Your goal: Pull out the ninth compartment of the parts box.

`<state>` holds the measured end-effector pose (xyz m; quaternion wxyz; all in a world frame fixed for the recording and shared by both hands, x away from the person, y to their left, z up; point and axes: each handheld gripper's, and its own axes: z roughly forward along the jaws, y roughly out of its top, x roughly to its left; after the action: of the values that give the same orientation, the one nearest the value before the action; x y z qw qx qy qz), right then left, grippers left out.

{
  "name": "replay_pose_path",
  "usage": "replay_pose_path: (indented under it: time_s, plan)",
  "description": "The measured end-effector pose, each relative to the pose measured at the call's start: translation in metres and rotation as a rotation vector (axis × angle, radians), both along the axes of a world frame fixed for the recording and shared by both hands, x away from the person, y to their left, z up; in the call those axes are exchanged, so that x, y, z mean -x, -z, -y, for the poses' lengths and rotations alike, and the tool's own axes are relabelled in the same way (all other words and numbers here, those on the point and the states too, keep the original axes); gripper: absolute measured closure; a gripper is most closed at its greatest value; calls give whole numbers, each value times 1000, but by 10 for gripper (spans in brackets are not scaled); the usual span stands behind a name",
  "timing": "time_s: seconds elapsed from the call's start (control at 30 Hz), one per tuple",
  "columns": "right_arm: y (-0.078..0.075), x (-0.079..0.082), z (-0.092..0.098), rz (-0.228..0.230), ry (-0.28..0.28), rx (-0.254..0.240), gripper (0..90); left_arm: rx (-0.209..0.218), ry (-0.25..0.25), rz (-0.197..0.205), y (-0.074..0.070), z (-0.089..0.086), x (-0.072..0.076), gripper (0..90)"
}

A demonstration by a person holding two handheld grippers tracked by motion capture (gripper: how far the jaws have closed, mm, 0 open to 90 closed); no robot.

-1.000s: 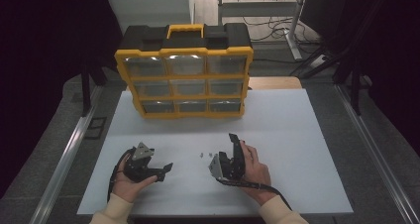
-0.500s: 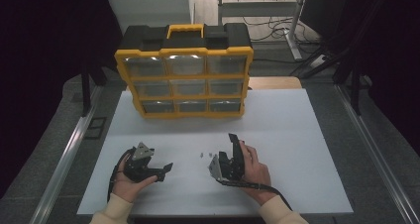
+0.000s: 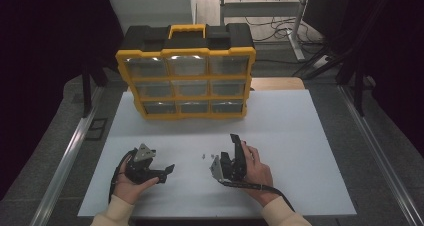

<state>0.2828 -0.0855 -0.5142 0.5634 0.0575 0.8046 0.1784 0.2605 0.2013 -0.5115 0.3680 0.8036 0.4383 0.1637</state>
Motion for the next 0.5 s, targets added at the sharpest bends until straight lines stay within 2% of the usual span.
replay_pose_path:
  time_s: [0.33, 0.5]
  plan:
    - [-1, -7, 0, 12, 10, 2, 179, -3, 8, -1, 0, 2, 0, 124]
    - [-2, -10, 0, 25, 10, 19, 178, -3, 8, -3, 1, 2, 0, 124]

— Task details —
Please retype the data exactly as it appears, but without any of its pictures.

— Solved problem —
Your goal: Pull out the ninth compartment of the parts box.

`<state>` holds the measured end-effector pose (xyz m; quaternion wxyz; all in a world frame fixed for the recording and shared by both hands, x away from the person, y to their left, z up; point and axes: each handheld gripper's, and its own axes: z roughly forward along the jaws, y roughly out of its top, x roughly to its left; after the action: of the values that give the same orientation, the one nearest the value before the action; x y z qw qx qy qz), right then left, grippers left out.

{
  "name": "replay_pose_path",
  "usage": "replay_pose_path: (indented under it: time_s, plan)",
  "description": "The measured end-effector pose, each relative to the pose measured at the call's start: translation in metres and rotation as a rotation vector (axis × angle, radians), both along the axes of a world frame fixed for the recording and shared by both hands, x away from the person, y to their left, z up; in the call those axes are exchanged, so that x, y, z mean -x, -z, -y, for the poses' lengths and rotations alike, and the tool's own axes are relabelled in the same way (all other words and numbers here, those on the point and the states too, keep the original axes); gripper: absolute measured closure; a gripper is most closed at its greatest value; calls give whole numbers, each value times 1000, but by 10 for gripper (spans in brackets are not scaled); the usual span stands behind a name",
  "timing": "time_s: seconds elapsed from the call's start (control at 30 Hz), one per tuple",
  "columns": "right_arm: y (-0.078..0.075), x (-0.079..0.082), z (-0.092..0.098), rz (-0.228..0.230), ry (-0.28..0.28), rx (-0.254..0.240), gripper (0..90); left_arm: rx (-0.209..0.218), ry (-0.25..0.25), rz (-0.197..0.205), y (-0.074..0.070), z (-0.089..0.086), x (-0.072..0.076), gripper (0..90)"
}

A demonstration by a person holding two handheld grippers tracked by motion capture (gripper: how far the jaws have closed, mm, 0 open to 90 closed); no robot.

-1.000s: 
-0.500s: 
+0.000s: 

<state>0.2828 -0.0855 -0.5142 0.5634 0.0575 0.8046 0.1784 0.2605 0.2013 -0.5115 0.3680 0.8036 0.4383 0.1637</state>
Motion for the next 0.5 s, targets added at the sharpest bends until straight lines stay within 2% of the usual span.
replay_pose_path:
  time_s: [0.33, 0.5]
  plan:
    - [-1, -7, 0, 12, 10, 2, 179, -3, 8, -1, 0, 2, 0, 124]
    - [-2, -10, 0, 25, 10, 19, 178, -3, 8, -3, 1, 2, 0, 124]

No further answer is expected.